> _TRY IT_:
Would you copy each line of the records that includes the word "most"?

Stored data entries:

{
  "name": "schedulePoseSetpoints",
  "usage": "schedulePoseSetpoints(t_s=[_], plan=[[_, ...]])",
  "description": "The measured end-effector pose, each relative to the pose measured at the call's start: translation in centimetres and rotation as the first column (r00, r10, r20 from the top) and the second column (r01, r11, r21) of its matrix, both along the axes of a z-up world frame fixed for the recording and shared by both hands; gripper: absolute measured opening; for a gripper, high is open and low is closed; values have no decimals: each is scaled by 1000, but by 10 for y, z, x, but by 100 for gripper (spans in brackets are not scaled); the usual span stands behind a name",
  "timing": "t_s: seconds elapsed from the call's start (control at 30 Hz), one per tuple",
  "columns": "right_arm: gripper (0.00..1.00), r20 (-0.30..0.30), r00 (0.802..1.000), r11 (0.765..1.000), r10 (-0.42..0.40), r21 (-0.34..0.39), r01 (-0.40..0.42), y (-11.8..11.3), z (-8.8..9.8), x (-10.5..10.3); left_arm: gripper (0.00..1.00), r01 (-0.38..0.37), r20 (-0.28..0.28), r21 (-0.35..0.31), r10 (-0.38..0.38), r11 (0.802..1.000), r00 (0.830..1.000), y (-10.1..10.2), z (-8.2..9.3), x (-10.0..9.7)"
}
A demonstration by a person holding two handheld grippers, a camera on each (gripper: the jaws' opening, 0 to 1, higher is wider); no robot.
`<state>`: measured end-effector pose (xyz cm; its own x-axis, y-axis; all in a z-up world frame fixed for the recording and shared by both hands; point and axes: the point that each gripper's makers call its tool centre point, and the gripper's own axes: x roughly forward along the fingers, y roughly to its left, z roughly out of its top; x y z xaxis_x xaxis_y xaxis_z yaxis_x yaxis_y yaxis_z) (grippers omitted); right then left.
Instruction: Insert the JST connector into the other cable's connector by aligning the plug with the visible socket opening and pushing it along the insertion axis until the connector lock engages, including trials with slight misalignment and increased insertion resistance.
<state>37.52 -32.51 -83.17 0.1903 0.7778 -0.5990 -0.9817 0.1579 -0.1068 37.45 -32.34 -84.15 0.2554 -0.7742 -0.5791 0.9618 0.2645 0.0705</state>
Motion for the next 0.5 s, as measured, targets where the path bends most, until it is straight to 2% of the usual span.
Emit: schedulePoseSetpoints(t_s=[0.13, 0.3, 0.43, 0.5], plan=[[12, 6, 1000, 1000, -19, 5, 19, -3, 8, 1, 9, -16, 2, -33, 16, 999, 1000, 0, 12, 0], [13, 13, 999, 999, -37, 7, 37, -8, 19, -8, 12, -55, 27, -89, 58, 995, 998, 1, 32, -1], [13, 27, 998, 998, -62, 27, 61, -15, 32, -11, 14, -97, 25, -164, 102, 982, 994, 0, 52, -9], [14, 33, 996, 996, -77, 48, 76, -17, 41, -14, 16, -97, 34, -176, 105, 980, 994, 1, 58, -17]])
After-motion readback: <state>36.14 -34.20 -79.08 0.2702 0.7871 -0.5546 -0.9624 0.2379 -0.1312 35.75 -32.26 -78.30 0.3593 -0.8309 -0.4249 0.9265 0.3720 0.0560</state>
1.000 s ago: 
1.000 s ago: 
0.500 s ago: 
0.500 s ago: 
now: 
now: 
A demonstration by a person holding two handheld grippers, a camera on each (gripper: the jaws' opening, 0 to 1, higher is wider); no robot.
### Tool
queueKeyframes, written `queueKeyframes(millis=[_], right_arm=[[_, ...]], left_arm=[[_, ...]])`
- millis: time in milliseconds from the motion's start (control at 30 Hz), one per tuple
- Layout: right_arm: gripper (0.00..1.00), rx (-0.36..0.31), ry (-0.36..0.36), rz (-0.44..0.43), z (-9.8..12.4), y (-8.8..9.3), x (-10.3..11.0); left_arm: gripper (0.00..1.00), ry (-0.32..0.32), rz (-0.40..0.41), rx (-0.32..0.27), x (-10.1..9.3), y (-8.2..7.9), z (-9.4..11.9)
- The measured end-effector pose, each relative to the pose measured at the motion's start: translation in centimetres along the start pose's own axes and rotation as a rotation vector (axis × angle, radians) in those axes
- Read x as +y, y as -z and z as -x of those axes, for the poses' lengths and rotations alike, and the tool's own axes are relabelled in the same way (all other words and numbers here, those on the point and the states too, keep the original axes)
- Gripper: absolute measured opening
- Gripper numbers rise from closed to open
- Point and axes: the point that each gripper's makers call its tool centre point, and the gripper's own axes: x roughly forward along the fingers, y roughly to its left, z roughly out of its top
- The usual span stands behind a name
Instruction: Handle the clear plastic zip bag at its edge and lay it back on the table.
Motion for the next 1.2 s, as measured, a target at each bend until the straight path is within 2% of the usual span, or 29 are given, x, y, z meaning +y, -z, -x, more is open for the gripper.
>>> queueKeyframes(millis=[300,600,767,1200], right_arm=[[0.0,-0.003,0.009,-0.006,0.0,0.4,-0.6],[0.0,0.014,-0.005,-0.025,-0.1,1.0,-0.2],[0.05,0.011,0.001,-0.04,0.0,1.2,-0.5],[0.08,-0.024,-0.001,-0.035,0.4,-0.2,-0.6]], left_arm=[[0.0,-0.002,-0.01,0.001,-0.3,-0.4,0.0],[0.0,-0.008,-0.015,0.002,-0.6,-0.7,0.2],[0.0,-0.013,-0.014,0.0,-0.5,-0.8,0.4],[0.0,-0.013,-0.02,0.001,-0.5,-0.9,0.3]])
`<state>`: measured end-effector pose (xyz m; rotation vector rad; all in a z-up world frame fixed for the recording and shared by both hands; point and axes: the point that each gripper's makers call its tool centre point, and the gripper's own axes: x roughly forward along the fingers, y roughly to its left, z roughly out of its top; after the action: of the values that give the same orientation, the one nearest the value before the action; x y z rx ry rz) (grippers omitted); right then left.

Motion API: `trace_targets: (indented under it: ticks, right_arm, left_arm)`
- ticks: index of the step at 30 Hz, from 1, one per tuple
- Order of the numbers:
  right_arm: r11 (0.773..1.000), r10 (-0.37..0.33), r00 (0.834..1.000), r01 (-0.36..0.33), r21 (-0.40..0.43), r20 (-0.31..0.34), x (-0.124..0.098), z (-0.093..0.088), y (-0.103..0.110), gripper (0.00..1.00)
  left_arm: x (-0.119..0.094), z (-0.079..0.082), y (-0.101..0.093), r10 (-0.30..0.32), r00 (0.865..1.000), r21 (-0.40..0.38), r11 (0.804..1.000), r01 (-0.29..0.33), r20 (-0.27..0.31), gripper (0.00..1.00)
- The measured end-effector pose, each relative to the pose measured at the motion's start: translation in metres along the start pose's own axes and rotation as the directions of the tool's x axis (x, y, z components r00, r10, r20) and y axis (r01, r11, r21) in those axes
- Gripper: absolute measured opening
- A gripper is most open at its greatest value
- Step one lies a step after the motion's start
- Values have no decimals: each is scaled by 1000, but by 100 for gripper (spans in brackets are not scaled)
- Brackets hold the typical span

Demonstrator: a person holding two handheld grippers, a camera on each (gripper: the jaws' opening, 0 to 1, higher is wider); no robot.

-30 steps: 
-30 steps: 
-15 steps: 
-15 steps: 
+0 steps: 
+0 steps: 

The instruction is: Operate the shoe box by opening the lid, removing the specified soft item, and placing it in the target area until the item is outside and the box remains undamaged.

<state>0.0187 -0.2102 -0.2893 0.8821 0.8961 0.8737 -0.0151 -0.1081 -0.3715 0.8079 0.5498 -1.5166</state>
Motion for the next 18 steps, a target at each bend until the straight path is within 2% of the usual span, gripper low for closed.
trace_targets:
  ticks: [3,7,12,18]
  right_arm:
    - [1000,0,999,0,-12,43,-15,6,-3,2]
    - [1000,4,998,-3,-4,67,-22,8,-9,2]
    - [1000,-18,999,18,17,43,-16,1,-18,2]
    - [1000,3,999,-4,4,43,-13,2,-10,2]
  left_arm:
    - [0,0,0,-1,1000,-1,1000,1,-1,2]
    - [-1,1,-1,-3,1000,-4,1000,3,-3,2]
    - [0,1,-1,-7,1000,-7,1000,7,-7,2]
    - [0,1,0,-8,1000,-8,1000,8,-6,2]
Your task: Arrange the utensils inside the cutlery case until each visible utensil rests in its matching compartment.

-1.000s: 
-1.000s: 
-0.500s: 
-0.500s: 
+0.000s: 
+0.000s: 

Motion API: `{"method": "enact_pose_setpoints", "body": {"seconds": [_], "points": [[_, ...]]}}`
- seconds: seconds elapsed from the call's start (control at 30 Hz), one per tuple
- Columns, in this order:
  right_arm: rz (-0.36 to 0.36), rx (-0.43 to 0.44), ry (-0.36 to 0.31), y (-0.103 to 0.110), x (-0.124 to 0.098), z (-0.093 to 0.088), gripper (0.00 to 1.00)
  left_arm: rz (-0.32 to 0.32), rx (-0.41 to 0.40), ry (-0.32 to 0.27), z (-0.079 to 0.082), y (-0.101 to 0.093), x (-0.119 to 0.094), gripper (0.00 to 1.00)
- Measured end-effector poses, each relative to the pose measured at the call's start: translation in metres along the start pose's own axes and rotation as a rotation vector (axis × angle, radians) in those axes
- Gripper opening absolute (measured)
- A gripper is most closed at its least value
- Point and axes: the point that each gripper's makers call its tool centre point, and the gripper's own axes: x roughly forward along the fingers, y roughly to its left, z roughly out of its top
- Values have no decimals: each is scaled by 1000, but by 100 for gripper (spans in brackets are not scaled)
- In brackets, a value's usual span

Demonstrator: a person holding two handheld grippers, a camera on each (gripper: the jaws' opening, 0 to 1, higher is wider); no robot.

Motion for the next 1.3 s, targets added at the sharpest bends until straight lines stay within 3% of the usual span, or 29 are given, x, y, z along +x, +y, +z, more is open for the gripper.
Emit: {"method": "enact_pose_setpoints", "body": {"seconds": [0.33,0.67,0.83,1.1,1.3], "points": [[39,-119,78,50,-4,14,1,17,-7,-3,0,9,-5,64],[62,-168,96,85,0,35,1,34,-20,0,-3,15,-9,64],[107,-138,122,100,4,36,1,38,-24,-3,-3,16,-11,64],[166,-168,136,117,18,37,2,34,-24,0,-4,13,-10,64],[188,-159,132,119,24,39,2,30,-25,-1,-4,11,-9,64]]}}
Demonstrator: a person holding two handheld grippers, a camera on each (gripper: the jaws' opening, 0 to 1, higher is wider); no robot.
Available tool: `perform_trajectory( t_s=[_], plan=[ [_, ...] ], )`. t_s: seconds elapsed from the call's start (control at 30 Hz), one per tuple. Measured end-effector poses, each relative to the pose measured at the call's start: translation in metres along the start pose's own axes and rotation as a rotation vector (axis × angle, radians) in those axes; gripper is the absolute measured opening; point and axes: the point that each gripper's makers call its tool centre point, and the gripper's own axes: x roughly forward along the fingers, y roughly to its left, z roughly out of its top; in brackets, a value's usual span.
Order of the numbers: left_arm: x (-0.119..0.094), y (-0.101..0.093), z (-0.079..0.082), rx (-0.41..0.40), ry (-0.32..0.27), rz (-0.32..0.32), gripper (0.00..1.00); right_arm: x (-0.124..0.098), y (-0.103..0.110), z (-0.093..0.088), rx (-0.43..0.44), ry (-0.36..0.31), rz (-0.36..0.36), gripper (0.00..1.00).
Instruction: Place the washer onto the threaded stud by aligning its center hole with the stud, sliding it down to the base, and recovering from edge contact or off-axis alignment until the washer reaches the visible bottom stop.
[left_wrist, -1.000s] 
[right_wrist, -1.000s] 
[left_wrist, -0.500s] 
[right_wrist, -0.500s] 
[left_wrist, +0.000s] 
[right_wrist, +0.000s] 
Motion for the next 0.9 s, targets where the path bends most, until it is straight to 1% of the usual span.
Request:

> _EXERCISE RESPONSE_:
Motion for the next 0.5 s, as measured, targets where the path bends most, until it is straight to 2% of the usual span.
- A gripper is most open at its greatest value
- A gripper is most closed at its least value
Motion for the next 0.9 s, targets where the path bends most, until it is straight to 1% of the usual span.

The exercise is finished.